Femtech has the potential to revolutionise the health of over half of the world’s population. Fast becoming an exciting and growing sector, Femtech is poised to deliver for women’s health, but action is needed to ensure that Government and industry are ready.
What is Femtech?
So, what is Femtech? Simply put, Femtech refers to a range of health software and tech-enabled products that address women's health issues. This ranges from apps that help manage symptoms of menopause, to devices that improve breastfeeding, to innovative tests to determine fertility levels.
Given the backdrop of historical and systemic exclusion of women’s health needs in healthcare, and the long-standing needs these technologies have been designed to meet, Femtech’s rise in popularity is hardly surprising. So, why haven’t we heard about it?
With a UK health and care system that is facing a sustained increase in pressure propelled by rising demand, Femtech is enabling women to access care in a more convenient, personalised and consumer-centric manner. As a key goal set out in the NHS Long Term Plan, the concept of personalised care isn’t new, with a myriad of terms and initiatives associated with it, but it’s where Femtech provides the greatest gains. From enabling self-care through trackers and wearables to at-home diagnostics, Femtech solutions are empowering women to drive their own care and crucially their health-related data.
On Friday 4th February, the Department of Health and Social Care (DHSC) published the new Medical Technology Strategy. The Strategy set out how the Government will ensure the health and social care system can access safe, effective and innovative medical technologies that help deliver the best outcomes for patients. Whilst the intention set for the health and social care system to reliably access these technologies is a step in the right direction, the implementation of the Strategy must include a focus on female-centred technology.

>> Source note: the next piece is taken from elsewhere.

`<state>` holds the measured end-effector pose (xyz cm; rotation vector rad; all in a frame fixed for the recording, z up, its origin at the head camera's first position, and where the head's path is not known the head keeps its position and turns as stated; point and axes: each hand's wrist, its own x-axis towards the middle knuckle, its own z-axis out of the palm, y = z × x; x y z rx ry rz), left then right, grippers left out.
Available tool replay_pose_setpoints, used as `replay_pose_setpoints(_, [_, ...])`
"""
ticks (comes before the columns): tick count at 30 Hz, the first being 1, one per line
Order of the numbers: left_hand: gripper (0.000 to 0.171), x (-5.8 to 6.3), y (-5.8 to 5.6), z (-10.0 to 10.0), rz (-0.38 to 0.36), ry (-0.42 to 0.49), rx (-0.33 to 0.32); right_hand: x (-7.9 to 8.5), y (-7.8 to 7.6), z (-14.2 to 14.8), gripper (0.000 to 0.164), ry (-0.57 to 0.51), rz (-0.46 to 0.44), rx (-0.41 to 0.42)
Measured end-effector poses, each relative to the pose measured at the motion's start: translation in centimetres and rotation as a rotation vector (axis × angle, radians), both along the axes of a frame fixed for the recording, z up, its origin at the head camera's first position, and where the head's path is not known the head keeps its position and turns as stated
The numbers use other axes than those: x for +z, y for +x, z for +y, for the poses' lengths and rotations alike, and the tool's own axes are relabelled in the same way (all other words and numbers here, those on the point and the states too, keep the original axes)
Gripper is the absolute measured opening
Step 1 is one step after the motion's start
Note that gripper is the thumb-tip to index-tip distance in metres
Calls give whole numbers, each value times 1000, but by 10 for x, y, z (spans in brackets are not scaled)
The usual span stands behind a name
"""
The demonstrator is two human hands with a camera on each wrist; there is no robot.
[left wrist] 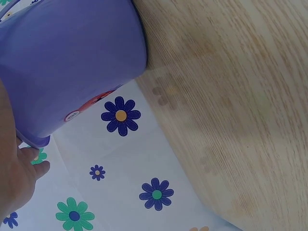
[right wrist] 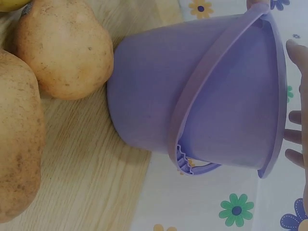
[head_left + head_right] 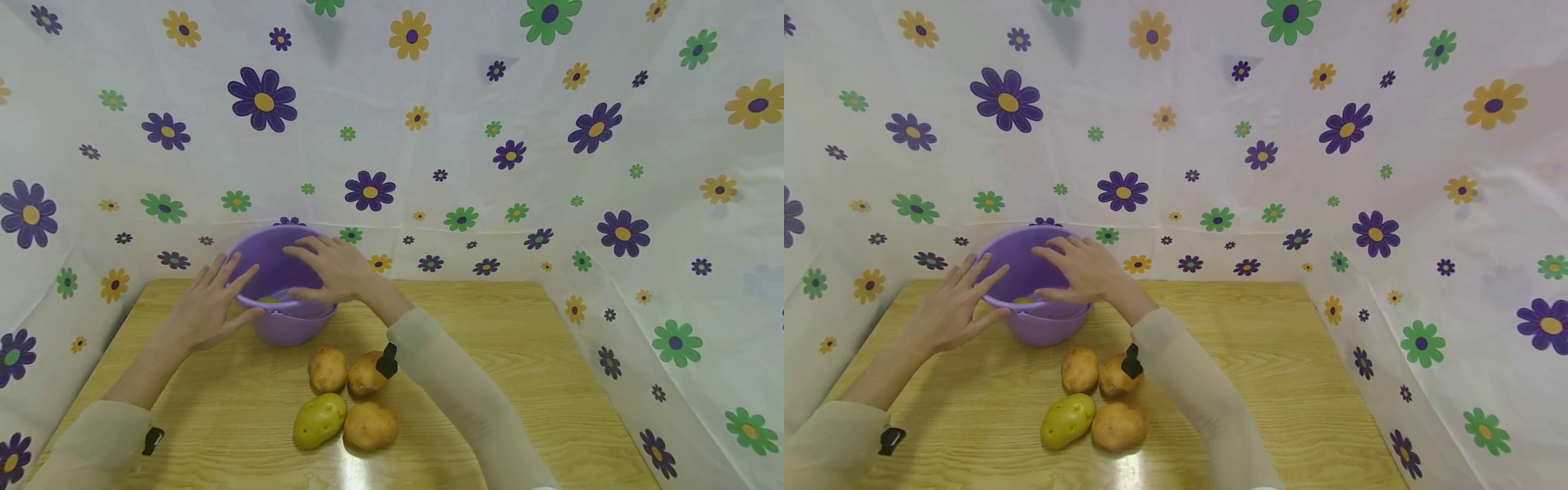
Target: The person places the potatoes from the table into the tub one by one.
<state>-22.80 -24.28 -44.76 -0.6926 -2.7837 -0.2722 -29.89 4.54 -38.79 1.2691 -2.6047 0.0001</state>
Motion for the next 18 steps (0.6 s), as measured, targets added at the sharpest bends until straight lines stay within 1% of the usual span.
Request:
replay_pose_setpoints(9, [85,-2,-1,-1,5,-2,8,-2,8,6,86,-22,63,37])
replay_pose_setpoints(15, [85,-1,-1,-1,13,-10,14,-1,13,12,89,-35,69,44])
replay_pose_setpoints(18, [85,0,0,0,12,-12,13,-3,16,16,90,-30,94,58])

Positively, the 2022 Women's Health Strategy for England recognised the value that Femtech offers. It helpfully noted that more work is needed to consider strategies necessary to support the Femtech sector in delivering collaborative innovation within the NHS and improving the personalisation of health advice provided to women. Whilst a step in the right direction, there is still more work that needs to be done to deliver significant commercial and access challenges. Challenges that require action right now.
With the attention of the Government, particularly DHSC focused on the daily operational challenges of the NHS, little action is being taken to create a supportive commercial environment for Femtech services. Focus is needed to tackle the foundational access inequalities that persist. Fundamentally there remains a gap in both policy and public debate.
Delivering for women
The innovative technologies that Femtech offers are at last serving the needs of a population that has been grossly underserved by the medical industry. However, for women to truly benefit, the NHS and the Femtech industry must work as partners and encourage innovation, especially in clinical areas of greatest need. Underpinning this, careful planning must ensure that innovations are procured by the NHS, to ensure that women are able to access the right products, at the right price and at the right time.
The value that digital technology can offer pre-and post-diagnosis of conditions is a prime example of where Femtech is able to support women. Affecting an estimated one in three women, and costing the NHS £233 million every year, in the case of urinary incontinence (UI), Femtech solutions can, in the majority of cases, reduce or even eliminate UI through pelvic floor muscle training. In 2018, in a bid to tackle the rising cases of UI, Elvie Trainer became the first at-home biofeedback device available on the NHS and is just one example of where strategic partnerships between industry and the NHS can deliver for women.
However, as is, unfortunately, the case with many innovative technologies, access to such devices is not always universal, and often varies significantly by NHS trust – resulting in a post-code lottery for women’s health.
For the benefits of Femtech to be truly felt across the patient pathway, regulatory and evaluation processes must be simplified and clarified. Furthermore, more work is needed to ensure patients and clinicians feel supported to make informed choices about the products available to treat and manage conditions.
Looking towards to the future
Femtech offers the potential of playing a vital role in the whole pathway of care, supporting women from prevention, through to diagnosis, treatment, and ongoing management of conditions.
The clock is ticking, and now is the time for Femtech companies to come together, have a seat at the table and advocate for greater integration of Femtech solutions into the patient pathway. Government and industry - get ready to deliver, or women’s health will once again miss out.